実は脚本では“鼻に軽くキス“だったんですよ。でも、原作マンガではその場面は鼻をかじっていたので、僕の提案で監督とドッキリをやってみよう!っていう話になって。リアルなリアクションが見たかったので、実は橋本さんには言わずに、本番だけ鼻をかじりました(笑)
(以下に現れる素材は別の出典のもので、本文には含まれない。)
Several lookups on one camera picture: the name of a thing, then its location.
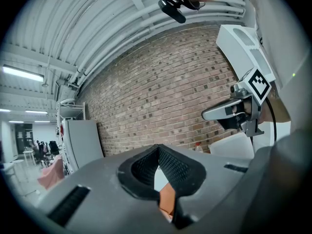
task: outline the bottle
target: bottle
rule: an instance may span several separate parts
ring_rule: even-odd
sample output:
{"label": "bottle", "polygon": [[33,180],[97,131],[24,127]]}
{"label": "bottle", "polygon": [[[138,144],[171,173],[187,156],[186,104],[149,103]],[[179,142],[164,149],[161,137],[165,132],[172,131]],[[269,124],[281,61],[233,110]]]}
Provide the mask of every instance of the bottle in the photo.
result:
{"label": "bottle", "polygon": [[201,145],[201,142],[196,142],[194,151],[198,151],[198,152],[203,153],[204,151],[203,151],[203,149],[201,148],[200,145]]}

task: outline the ceiling light
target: ceiling light
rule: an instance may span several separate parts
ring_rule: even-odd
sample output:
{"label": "ceiling light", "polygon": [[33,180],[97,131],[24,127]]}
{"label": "ceiling light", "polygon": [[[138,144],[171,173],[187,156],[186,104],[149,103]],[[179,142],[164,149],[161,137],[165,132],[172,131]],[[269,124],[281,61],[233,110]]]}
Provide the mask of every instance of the ceiling light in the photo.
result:
{"label": "ceiling light", "polygon": [[47,111],[32,111],[32,110],[26,110],[25,112],[31,113],[31,114],[47,114]]}
{"label": "ceiling light", "polygon": [[19,77],[41,81],[41,82],[43,82],[44,80],[43,75],[39,75],[33,72],[25,71],[23,69],[11,67],[9,65],[3,65],[2,69],[3,69],[3,72],[10,74],[10,75],[19,76]]}
{"label": "ceiling light", "polygon": [[10,123],[24,123],[24,121],[18,121],[18,120],[10,120]]}

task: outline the white refrigerator
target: white refrigerator
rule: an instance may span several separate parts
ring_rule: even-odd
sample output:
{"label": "white refrigerator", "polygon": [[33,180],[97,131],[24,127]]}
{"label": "white refrigerator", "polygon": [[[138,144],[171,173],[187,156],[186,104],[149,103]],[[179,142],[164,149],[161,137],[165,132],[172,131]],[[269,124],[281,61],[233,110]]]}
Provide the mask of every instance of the white refrigerator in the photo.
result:
{"label": "white refrigerator", "polygon": [[70,173],[99,158],[104,158],[94,120],[67,120],[63,126],[63,159]]}

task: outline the ceiling
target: ceiling
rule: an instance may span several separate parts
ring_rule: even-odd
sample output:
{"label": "ceiling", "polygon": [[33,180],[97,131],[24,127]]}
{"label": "ceiling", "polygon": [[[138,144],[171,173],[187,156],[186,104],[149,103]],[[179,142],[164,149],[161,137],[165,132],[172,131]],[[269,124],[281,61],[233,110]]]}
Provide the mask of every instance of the ceiling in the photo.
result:
{"label": "ceiling", "polygon": [[[56,119],[57,80],[83,88],[113,59],[161,31],[180,26],[161,12],[159,0],[29,0],[7,32],[0,65],[45,76],[45,84],[0,73],[2,119]],[[183,8],[187,23],[241,20],[243,0],[210,2],[200,12]],[[27,115],[26,109],[48,111]]]}

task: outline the brick wall
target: brick wall
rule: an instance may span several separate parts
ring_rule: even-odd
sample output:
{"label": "brick wall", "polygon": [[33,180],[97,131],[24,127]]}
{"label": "brick wall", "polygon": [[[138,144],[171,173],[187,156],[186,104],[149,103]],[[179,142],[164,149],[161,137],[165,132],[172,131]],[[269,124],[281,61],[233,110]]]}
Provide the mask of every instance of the brick wall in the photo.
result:
{"label": "brick wall", "polygon": [[166,31],[117,58],[79,95],[106,155],[154,143],[193,148],[236,133],[201,112],[229,97],[234,74],[215,41],[219,25]]}
橋本さん、かなりビックリしてました。この撮影中、一番取り乱していたと思います(笑)ドッキリを仕掛けた僕としては、してやったり!的な感じで爆笑してましたけど(笑)

――では最後に、この作品の魅力を教えてください。

“ゼロキス”には悪い人が出てこないんです。みんなそれぞれ魅力的で、愛すべきキャラクターばかりなので、安心して観られます(笑)。あと、日奈々は優等生だけど、自分に自信がないから、どうせ自分なんて……と思ってしまうような普通の女の子。楓は自分がこの職業を選んでいるからこそ、普通の人ができることができないし、日奈々にも普通のことがしてあげられないんです。観てくださる方は、そんな日奈々や楓のどっちにも共感できると思います。憧れやキラキラや胸キュンがたくさん詰まっているので、みなさんドキドキしながら観てください。(ザテレビジョン・取材・文=松浦靖恵)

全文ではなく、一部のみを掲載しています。